About two months in, I came to work and corporate was there, and they said, “You have a new manager.” I really liked the new manager, but the whole atmosphere of the store started to change slowly after BC Partners bought PetSmart. Within a year, it was really different.
Job positions started to disappear. They used to have a dedicated pet care person, and suddenly that person was eliminated. Everybody was having to do a whole lot more. It didn’t seem smart, especially when you’re working with live animals. It just leads to a lot of neglect. Not out of any kind of incompetence—there’s just not time to get the jobs done. If you don’t have enough staff in the groom salon to hold a dog that’s bitey or clawing or wiggling around, you risk nicking the dog, you risk being bitten, you risk the dog getting off its slip lead and attacking another dog.
The animals that the store sells, you don’t have time to properly take care of them. They also cut closing from two hours to 30 minutes, meaning you don’t close the animal sales until 30 minutes before the store closes, and then you’ve only got 30 minutes to take care of all these animals that are for sale in the store. That made people feel obligated to work so much harder for so much less money. They were just cutting corners. (In a statement, PetSmart said, “While we are unable to provide specific details related to an associate’s termination, we can confirm that Mr. Allen’s termination was unrelated to his Facebook activity.”)

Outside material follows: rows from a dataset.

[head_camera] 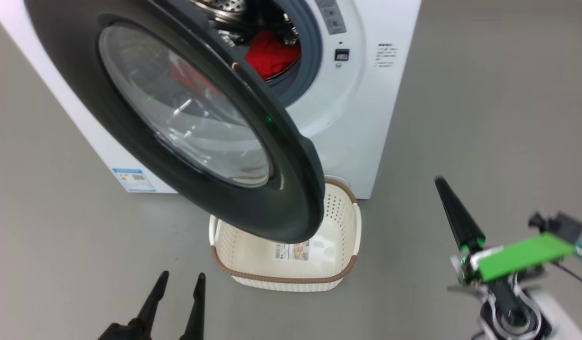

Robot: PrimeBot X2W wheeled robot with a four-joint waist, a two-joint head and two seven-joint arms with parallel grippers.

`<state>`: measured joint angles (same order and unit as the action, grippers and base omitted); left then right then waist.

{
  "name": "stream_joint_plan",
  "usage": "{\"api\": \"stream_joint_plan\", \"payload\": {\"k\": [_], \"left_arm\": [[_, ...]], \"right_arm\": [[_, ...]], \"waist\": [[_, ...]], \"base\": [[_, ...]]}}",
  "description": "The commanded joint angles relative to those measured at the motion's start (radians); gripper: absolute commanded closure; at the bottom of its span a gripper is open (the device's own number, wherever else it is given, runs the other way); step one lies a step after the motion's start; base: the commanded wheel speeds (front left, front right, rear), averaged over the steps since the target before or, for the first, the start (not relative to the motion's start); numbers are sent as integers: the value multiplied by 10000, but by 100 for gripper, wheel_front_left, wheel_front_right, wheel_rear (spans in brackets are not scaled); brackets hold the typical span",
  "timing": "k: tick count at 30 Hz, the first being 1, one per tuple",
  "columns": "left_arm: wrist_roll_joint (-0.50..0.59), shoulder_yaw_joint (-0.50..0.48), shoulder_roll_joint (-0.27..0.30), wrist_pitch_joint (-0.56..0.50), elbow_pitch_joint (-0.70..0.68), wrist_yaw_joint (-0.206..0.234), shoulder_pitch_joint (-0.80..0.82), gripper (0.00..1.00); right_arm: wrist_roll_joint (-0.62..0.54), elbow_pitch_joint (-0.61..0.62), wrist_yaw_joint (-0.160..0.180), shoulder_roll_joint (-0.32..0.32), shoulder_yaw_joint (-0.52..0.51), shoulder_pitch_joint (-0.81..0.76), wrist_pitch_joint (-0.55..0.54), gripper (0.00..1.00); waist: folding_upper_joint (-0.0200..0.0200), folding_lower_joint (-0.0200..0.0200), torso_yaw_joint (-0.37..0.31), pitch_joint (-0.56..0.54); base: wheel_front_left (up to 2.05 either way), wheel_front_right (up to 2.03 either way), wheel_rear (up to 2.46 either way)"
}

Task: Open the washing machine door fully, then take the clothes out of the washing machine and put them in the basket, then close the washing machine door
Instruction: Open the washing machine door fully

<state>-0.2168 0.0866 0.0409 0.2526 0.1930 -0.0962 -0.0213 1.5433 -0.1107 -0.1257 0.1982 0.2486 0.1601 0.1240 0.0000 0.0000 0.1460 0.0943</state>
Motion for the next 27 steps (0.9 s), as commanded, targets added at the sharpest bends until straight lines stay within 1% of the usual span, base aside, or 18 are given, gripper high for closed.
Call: {"api": "stream_joint_plan", "payload": {"k": [1,5,10,14,20,23,27], "left_arm": [[-115,-228,93,92,-254,72,281,0],[-271,0,93,92,-259,112,447,0],[-432,249,93,92,-232,121,645,0],[-567,455,93,92,-196,128,783,0],[-785,731,93,92,-130,148,1101,0],[-883,833,93,92,-130,175,1216,0],[-995,914,93,92,-139,223,1268,0]], "right_arm": [[447,298,-50,83,143,517,-365,100],[1999,-150,-50,-35,-176,1499,-2529,100],[3119,-1382,-50,-165,-643,2743,-5209,100],[3696,-2665,-50,-47,-723,3808,-7118,100],[3889,-4206,-50,275,-490,5225,-8939,100],[3820,-4748,-50,355,-234,5754,-9555,100],[3770,-5115,-50,216,-74,6165,-9982,100]], "waist": [[0,0,221,179],[0,0,475,400],[0,0,806,706],[0,0,1062,954],[0,0,1444,1317],[0,0,1613,1445],[0,0,1774,1495]], "base": [[0,0,0],[0,0,0],[0,0,0],[0,0,0],[0,0,0],[0,0,0],[0,0,0]]}}
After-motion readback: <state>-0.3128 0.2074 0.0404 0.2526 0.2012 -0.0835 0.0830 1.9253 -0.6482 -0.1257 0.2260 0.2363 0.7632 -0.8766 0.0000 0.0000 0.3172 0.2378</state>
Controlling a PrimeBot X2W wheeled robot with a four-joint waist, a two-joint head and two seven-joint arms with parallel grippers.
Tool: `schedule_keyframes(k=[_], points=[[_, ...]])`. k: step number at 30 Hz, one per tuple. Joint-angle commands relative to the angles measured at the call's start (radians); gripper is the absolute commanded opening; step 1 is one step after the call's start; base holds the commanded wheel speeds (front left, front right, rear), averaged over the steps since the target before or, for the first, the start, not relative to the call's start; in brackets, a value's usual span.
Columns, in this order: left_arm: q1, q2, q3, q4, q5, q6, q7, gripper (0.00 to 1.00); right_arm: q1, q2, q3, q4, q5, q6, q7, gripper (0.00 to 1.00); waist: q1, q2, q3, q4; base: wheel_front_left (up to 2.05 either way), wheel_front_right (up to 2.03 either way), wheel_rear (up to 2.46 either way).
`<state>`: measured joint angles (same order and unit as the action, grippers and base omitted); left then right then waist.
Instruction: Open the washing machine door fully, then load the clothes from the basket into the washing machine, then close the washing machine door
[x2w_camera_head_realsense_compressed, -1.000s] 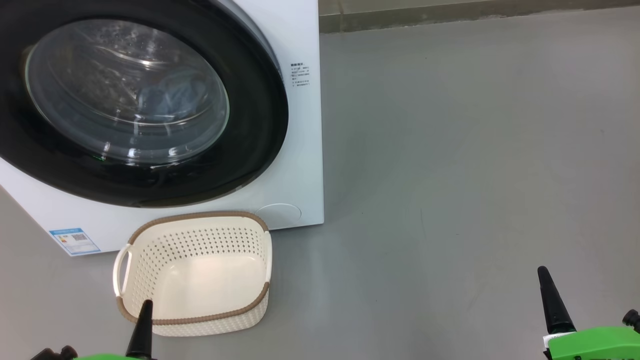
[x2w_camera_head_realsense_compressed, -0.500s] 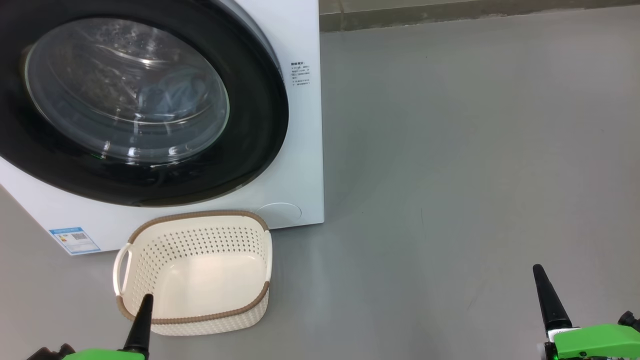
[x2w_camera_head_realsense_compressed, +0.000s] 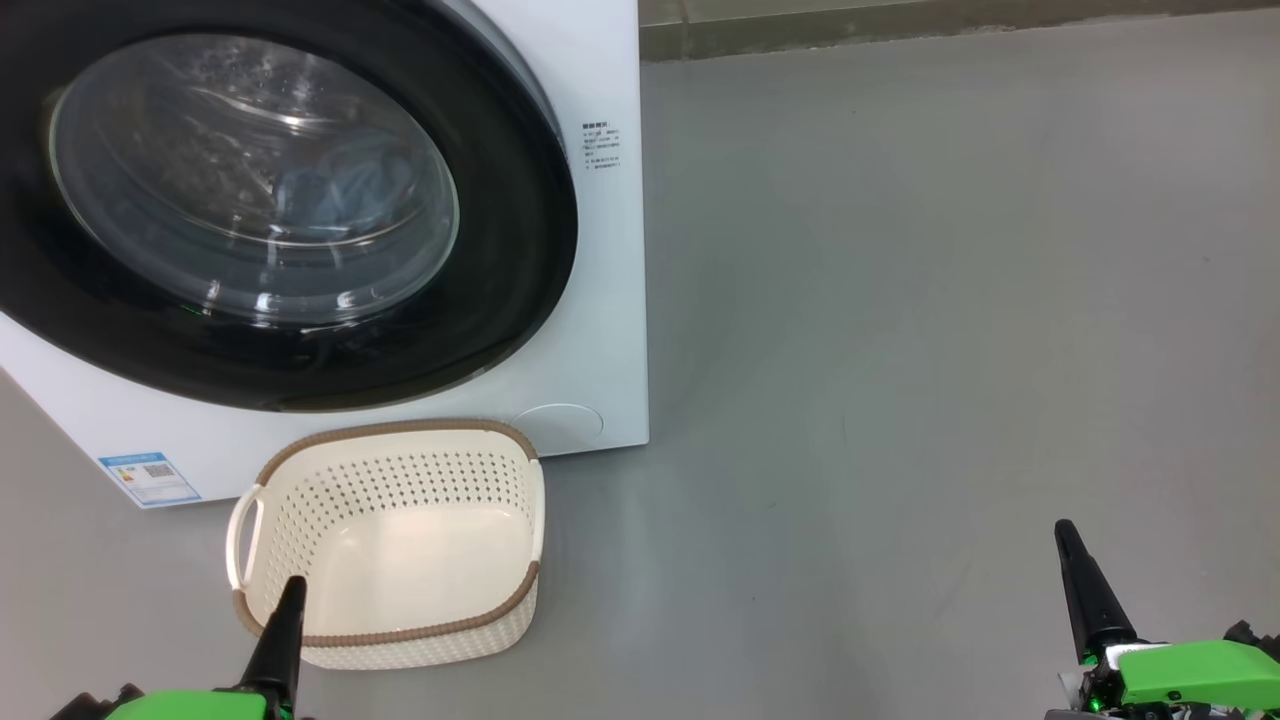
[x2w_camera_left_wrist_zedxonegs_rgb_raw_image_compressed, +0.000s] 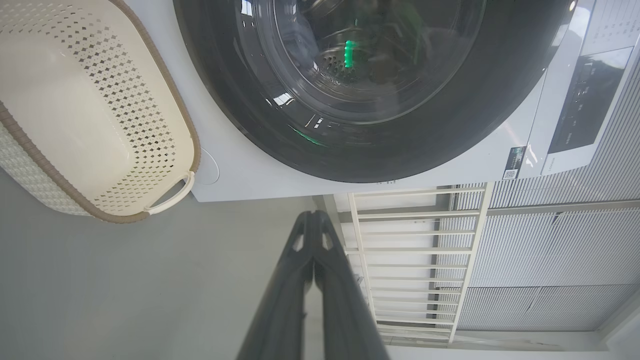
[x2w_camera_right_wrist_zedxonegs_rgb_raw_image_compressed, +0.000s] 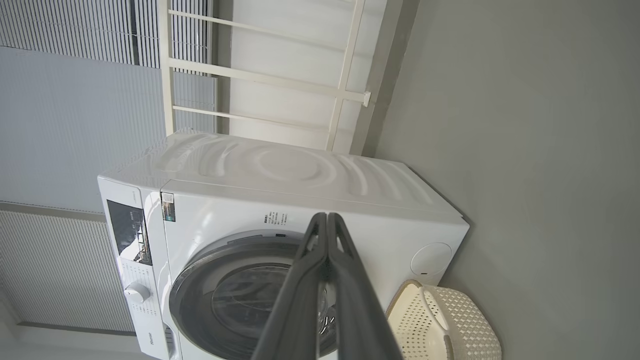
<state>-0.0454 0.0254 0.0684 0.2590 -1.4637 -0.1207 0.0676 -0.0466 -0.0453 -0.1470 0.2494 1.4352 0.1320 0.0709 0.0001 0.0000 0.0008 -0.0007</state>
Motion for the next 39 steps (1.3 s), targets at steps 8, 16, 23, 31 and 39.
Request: schedule_keyframes(k=[8,16,23,31,39], points=[[-0.057,0.026,0.040,-0.015,-0.106,-0.010,0.033,0.00,-0.056,-0.005,0.030,-0.010,0.126,-0.001,0.031,0.00,0.0000,0.0000,0.002,0.001,0.00,0.00,0.00],[-0.063,0.026,0.044,-0.014,-0.146,-0.010,0.045,0.00,-0.061,-0.005,0.033,-0.005,0.173,-0.001,0.043,0.00,0.0000,0.0000,0.002,0.001,0.00,0.00,0.00],[-0.063,0.026,0.045,-0.014,-0.145,-0.010,0.045,0.00,-0.061,-0.005,0.033,-0.005,0.173,-0.001,0.043,0.00,0.0000,0.0000,0.002,0.001,0.00,0.00,0.00],[-0.063,0.026,0.045,-0.014,-0.145,-0.010,0.045,0.00,-0.061,-0.005,0.033,-0.005,0.173,-0.001,0.043,0.00,0.0000,0.0000,0.002,0.001,0.00,0.00,0.00],[-0.063,0.026,0.045,-0.014,-0.145,-0.010,0.045,0.00,-0.061,-0.005,0.033,-0.005,0.173,-0.001,0.043,0.00,0.0000,0.0000,0.002,0.001,0.00,0.00,0.00]])
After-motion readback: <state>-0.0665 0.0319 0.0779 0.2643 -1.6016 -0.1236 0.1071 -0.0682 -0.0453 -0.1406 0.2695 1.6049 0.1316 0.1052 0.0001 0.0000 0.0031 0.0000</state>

Then, when the pandemic hit, we walked in one day and they said, “You’re gonna be furloughed. You may or may not be hired back. But during the time that you’re furloughed, you can’t do any animal-related work or you’re subject to not being rehired.”
During the furlough, I started a Facebook group that had about 700 members. It was all employees who were furloughed, laid off, or terminated due to Covid, and just helping them figure out what to do because we got no cooperation and no information from HR.
They called us back from furlough in, I think, the last week of June. The first day I was there, they wanted to know about this Facebook group I’d started. They said, “That amounts to working off the clock, and you weren’t supposed to be working during furlough.”
I ended up getting terminated, and I felt like it was because of the work I was doing with the Facebook group. I don’t know why that was so threatening, but that was a big deal. They told me I had to disband the Facebook group, and I did say, “No, I’m not gonna do that.”
Still, it felt terrible. It was embarrassing because I was very close with the clientele. This is a small town. All people know is they go in there and I don’t work there anymore.
I had a sense after the discussion about the Facebook group that I probably had a target on my back, so I stopped at a Petco. I said I’ve been dog training a long time, and the lady that managed that store said, “Well, we’re hiring a trainer right now.” The night I was fired, I called that Petco and talked to the manager, and I was upfront with her about what had happened at PetSmart. She said, “I checked out your reviews online. You have a lot of really happy, really loyal customers. PetSmart’s loss is gonna be our gain.” I was teaching class at Petco the day after I was fired.
This story has been updated with comment from PetSmart.